In an armoured ambulance is the simple answer. But getting a 100kg patient being stretchered by fellow soldiers running to avoid gunfire into the back of a low vehicle quickly and safely is actually not that simple.

UniSA mechanical engineering graduate Sarah Martin has been working to solve this problem as part of the Tenix Defence team upgrading the Australian Army’s fleet of M113 tracked armoured fighting vehicles.

"The aim of this project was to conduct an ergonomic assessment on the various existing land vehicles listed for possible use as an armoured ambulance, and to design the seating and stretcher restraints," Martin said.

"We’ve done the back-ground work to set the requirements, to work out roughly what we can achieve and how to go about it. Now it’s actually sitting down and nutting out brackets, seating, ergonomics and the like."

This final design phase will take place over coming months with the first armoured ambulance expected to roll out of Tenix’s Wingfield factory by 2010.

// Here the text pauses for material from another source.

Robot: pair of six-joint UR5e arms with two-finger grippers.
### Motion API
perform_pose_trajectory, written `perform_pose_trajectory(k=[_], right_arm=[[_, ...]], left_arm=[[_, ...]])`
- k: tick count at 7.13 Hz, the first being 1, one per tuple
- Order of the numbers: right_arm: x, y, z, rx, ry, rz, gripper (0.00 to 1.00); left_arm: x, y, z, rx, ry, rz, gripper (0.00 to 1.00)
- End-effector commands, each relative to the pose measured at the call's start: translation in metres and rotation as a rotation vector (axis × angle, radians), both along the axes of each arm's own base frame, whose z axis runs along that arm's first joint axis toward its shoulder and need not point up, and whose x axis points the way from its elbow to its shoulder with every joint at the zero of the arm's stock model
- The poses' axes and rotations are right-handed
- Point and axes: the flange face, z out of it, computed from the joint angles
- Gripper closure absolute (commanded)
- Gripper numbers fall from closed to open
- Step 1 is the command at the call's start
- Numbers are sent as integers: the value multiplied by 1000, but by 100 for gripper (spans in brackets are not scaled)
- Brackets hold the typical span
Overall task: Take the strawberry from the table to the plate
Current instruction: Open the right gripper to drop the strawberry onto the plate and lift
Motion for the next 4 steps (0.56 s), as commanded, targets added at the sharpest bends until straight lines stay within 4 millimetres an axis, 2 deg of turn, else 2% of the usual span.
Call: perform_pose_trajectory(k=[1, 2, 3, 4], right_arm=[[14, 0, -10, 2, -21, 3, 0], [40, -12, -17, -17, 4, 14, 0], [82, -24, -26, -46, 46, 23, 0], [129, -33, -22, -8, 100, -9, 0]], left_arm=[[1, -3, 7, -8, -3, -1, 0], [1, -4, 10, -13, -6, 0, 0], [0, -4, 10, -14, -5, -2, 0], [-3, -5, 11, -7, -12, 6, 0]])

Martin’s involvement in the project began during a six-month placement at Tenix as an engineering/management double degree student. The placement smoothed her transition from uni student to professional engineer, and led to a permanent position with the company where she is the only female engineer working as part of the design team.

"At work you realise the impact of your design – that your design is going to be out there somewhere where people’s lives are going to depend on it – in a way you’re not confronted with that at university," Martin said.

"The main thing is building confidence and reputation, especially working with tradesmen in a male-dominated industry."

Martin said that as a child she "liked to know how things worked". But she concedes she was more interested in the workings of clocks than in tinkering with cars, which may have given her male peers a bit of an advantage.

"It’s hard to get the knowledge you pick up just by being a boy," she laughed, urging girls to seriously consider engineering as a career.

"Females don’t realise there’s a huge amount of design and creativity involved in engineering. It’s not always hands-on in the grease and nuts and bolts," she said. "It’s about being creative, conceptualising and designing and half the time you might be analysing structural integrity or modelling designs. That’s what interests me."